I think it was in that book that Dostoyevsky argued that “without God anything is possible.” His point was that if we accept Nietzche’s point of view, we leave in a meaningless world where chaos reigns.
Around this time my American dream was shattered by my mother’s divorce from the abusive French actor/Hollywood producer. Her life changed. She was no longer the perfect suburban housewife serving martinis to the hollywood crowd. She took up transcendental meditation and got a job working at the Bodhi Tree bookstore where they sold incense and posters of Ganesh.
My mother had always been goodlooking.
After a stint as a child actress in B pictures, she had been a Hollywood Starlet as a teenager. When she parted ways with the Marquis of Aubignosc, a number of suitors appeared: there was Australian Actor, Jerry C., author of “Jai Hind!” about India’s struggle for independence. There was the Italian Painter “G.” who did impressionist landscapes in the style of Paul Gaugin.
She dated Jeffrey Hunter, who was Jesus Christ in the The Greatest Story Ever Told.

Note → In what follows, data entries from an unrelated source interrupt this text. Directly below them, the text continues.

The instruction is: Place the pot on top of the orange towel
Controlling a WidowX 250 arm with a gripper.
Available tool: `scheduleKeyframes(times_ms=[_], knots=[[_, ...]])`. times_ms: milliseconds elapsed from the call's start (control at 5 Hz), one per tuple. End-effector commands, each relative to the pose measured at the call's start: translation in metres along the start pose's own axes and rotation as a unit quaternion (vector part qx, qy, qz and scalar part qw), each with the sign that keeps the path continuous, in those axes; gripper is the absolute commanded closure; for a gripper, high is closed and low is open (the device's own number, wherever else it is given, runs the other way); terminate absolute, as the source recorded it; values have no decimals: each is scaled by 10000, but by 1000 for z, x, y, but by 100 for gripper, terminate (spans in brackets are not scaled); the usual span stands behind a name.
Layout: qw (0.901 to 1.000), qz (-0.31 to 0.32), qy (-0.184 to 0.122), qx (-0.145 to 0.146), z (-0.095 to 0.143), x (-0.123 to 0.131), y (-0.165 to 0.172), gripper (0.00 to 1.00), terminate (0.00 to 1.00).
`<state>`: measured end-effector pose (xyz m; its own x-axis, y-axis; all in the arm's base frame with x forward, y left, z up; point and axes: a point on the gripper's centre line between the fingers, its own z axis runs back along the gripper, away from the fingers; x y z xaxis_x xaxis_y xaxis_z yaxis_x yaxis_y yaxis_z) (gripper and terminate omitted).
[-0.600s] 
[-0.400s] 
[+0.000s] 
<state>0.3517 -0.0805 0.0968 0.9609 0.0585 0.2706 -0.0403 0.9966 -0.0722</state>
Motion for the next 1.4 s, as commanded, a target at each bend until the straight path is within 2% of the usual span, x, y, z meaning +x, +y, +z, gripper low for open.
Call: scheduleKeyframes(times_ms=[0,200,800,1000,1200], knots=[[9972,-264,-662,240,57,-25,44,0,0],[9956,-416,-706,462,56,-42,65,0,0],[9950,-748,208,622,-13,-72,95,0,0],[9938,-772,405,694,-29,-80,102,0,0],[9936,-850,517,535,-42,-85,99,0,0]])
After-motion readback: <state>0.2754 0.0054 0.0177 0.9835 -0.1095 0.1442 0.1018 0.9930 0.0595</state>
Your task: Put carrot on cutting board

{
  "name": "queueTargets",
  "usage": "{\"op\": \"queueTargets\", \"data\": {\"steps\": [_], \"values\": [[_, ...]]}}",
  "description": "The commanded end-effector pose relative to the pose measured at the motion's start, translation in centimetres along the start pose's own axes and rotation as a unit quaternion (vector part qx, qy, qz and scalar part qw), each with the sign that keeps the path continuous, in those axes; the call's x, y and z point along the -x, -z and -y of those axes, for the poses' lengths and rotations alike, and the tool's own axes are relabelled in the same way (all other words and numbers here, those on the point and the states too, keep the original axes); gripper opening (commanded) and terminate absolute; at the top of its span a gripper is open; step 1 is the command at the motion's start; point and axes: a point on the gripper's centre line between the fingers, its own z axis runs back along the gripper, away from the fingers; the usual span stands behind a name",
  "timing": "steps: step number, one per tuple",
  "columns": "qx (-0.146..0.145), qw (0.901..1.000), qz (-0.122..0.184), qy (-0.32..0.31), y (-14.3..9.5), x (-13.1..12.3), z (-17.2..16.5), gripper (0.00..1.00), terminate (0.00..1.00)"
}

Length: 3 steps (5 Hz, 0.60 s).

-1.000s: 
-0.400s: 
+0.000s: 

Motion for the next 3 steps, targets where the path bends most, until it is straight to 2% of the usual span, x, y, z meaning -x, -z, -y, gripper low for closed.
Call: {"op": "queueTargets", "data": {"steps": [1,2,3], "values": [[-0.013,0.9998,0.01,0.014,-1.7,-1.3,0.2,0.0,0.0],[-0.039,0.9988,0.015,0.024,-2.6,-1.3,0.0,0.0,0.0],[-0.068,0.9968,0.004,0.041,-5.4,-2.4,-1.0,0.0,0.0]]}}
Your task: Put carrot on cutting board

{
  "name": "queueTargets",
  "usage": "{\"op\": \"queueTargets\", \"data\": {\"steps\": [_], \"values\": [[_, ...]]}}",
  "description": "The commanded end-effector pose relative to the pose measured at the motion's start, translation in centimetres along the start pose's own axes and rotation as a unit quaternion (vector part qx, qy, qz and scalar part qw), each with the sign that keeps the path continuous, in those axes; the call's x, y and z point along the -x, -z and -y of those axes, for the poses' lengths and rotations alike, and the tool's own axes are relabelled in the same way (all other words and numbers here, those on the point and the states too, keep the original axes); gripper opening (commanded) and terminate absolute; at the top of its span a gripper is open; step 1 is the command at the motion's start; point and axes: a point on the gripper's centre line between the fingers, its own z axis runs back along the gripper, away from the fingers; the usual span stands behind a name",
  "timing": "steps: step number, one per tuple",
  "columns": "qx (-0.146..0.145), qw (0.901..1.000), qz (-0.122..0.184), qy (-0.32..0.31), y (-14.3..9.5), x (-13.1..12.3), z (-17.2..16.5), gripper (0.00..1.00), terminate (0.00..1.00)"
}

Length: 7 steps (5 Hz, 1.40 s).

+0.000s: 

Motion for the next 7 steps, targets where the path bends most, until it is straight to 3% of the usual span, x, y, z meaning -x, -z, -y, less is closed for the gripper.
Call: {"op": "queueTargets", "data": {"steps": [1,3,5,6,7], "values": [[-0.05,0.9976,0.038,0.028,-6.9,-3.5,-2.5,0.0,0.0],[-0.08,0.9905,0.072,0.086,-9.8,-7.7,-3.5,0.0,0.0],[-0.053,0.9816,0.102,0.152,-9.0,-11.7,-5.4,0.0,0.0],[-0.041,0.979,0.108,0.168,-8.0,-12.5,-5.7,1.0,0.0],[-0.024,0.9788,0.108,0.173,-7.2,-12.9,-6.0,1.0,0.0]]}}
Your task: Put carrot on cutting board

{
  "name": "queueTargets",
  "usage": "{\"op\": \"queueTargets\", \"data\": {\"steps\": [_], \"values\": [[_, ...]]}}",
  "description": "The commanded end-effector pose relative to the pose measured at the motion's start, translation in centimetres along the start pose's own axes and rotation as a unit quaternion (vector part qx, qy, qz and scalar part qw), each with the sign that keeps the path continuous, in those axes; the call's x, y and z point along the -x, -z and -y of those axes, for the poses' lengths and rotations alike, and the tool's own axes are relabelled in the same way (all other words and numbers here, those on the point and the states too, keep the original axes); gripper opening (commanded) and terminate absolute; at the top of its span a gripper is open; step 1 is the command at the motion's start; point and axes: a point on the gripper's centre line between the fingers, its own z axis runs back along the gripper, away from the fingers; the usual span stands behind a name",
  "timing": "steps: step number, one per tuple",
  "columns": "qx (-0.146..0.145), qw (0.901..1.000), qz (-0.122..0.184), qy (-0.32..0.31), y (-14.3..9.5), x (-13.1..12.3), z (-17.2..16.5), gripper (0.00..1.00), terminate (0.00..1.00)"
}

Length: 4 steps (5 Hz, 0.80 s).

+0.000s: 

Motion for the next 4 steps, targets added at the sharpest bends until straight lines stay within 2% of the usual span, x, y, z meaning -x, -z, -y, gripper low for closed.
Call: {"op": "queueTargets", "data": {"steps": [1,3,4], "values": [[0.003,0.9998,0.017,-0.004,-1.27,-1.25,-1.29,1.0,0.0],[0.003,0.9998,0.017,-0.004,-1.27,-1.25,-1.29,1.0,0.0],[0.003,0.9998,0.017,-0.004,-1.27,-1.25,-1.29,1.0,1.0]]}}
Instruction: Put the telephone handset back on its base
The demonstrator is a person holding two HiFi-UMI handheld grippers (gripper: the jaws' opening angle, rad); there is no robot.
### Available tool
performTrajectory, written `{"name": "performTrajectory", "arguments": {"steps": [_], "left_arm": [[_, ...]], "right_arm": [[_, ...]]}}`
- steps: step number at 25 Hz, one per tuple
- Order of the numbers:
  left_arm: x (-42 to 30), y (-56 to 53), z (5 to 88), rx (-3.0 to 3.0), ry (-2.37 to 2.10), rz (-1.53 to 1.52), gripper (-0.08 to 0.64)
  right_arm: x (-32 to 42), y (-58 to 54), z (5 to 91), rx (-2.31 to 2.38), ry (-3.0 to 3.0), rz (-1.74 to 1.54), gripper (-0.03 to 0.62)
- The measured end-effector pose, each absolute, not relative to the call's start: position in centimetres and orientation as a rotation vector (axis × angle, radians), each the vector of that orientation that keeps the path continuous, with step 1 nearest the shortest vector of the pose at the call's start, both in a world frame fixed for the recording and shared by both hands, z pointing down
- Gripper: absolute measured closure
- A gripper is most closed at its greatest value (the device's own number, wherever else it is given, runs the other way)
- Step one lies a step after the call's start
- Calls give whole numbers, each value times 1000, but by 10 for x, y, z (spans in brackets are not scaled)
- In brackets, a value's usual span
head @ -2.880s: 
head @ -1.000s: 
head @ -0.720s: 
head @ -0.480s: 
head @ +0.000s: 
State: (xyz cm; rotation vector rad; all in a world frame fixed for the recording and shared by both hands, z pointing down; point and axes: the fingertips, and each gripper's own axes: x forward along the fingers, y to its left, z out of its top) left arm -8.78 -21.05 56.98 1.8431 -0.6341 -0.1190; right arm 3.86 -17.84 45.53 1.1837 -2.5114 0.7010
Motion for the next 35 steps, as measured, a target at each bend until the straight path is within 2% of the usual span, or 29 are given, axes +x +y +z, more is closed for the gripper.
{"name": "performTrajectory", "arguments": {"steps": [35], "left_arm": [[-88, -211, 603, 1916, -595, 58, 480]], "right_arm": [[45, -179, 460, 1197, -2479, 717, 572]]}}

Jesus destroyed his life. He complained that he couldn’t walk into a bar, because people would fall on their knees before him and pray to him and ask him for favors. He was trying to make a come back on Star Trek, but after one episode the main part fell to William Shatner.
Finally, there was “El Profeta,” a talented singer-composer from Mexico. Everything changed when he came into our lives.
My mother put the house up for sale. I knew it was happening, but somehow teenagers don’t always pay such good attention to what their parents are up to. I couldn’t believe that our beautiful house in the Pacific Palisades would just disappear. But one day, I came home from school and she was having a garage sale. In short order she was packing things in boxes. My brothers and I would walk to the beach from the house on a lazy Sunday, wending our way down Sunset Boulevard. We would take a shortcut through the Self-Realization Fellowship of Paramahansa Yogananda.
It was a sprawling property with lots of green grass and apple trees. We would steal apples on the way to the beach. After a long day at the beach we returned home, to find the car packed and ready.
“We’re going to Mexico,” she said. The Prophet beamed a smile from behind the wheel of his apple-green 1958 Chevrolet convertible. She drove the red Chrysler station wagon we had owned since the snows of Connecticut so long ago. My brothers rode with her. I got in the front seat with the “Prophet” and off we rode to Tijuana.
In my youth, I thought there was a need for guiding principles to set my moral compass for life’s journey. As I look back on six decades, I feel that I have often been picked up by a tornado in one place and set down, lost in another. Life’s journey follows no set path. It can end at any time. One’s moral compass is oft to no avail.
Guiding principles can carry you so far, but a genuine search for truth forces you to discard easy solutions and simple dogmas, in spite of any affinity for Dostoyevsky. Still in all, in spite of all the cynical bitterness of my façade, I have never lost my sense of wonder. I continue to remain a truth-seeker, baffled by my questions, but filled with joy at the miracle of life.